= Disc filter =

Type of water filter

A disc filter is a type of water filter used primarily in irrigation, similar to a screen filter, except that the filter cartridge is made of a number of plastic discs stacked on top of each other like a pile of poker chips. Each disc is covered with small grooves or bumps. The discs (or rings) each have a hole in the middle, forming a hollow cylinder in the middle of the stack. The water passes through the small passages in between and the impurities are trapped behind.

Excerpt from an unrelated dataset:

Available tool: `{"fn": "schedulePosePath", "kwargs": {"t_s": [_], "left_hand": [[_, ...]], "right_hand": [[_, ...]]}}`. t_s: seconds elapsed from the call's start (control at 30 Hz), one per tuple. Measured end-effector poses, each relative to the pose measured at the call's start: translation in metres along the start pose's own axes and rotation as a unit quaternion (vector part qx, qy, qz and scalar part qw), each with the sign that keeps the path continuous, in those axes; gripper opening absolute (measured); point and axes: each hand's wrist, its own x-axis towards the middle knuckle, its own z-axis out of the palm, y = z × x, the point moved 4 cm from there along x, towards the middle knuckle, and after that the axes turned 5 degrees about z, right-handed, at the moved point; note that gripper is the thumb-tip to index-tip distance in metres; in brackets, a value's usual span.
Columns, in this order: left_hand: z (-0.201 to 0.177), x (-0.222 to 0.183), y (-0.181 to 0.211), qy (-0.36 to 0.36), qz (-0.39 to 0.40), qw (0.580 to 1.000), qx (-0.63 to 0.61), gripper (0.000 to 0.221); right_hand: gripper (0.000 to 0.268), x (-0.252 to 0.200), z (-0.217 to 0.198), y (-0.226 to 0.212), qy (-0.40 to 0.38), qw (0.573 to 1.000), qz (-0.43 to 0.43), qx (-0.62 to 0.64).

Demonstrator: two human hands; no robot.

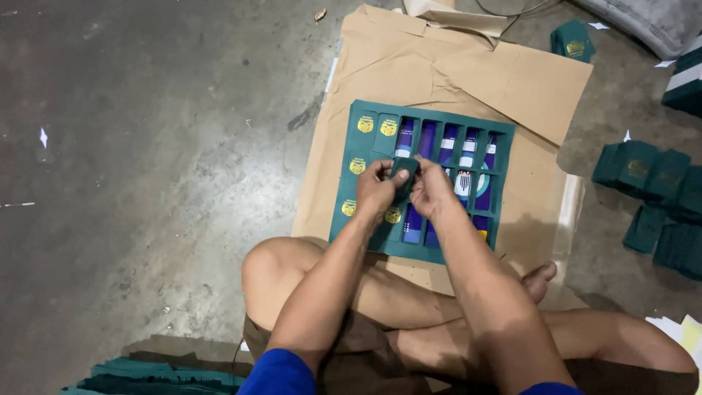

The filtration quality is based on the quantity and size of particles that the filtering element is able to retain. Higher quality filtration simply means cleaner water. This depends on the geometry of the channels, including the size, length, angle, and number of generated intersection points. The discs are typically color coded to denote the level of filtration. Filtration quality is usually measured in microns, based on the smallest size particle filtered. The typical range is from 25 microns for the finest level of filtration to 400 microns for the coarsest. Sometimes the filtration quality is given as the equivalent mesh size of a comparable screen filter. Typical mesh sizes range from 40 to 600. When using mesh sizes, 40 is the coarsest and 600 is the finest or highest level of filtration.

Disc filters range in size from small units with a 3/4" inlet and outlet used for landscape drip irrigation systems to very large banks of multiple filters manifolded together used for filtering large volumes of water for agricultural and industrial applications.

Some disc filters, especially the smaller ones, must be taken apart and cleaned by hand. Many of the larger ones can be backflushed in such a way that the discs are able to separate and spin during the cleaning cycle. In some cases, a booster pump may be required for backflushing. Disc filters can be used for many types of contaminants, including fine sand and organic matter. However, when used to filter organic matter, they will clog more quickly than a media filter and will have to be cleaned more often. One advantage that the disc filter has over the media filter is that it can backflush more quickly with less flush water.

Disc filters used in agricultural irrigation are covered by the ISO 9912-2 standard.

== History ==
The disc filter was originally developed in 1936 to filter hydraulic fluid in the B-17 bomber. In these filters, the discs were made of stainless steel and brass. In the 1960s, this type of filter began to be used in Israel to filter irrigation water.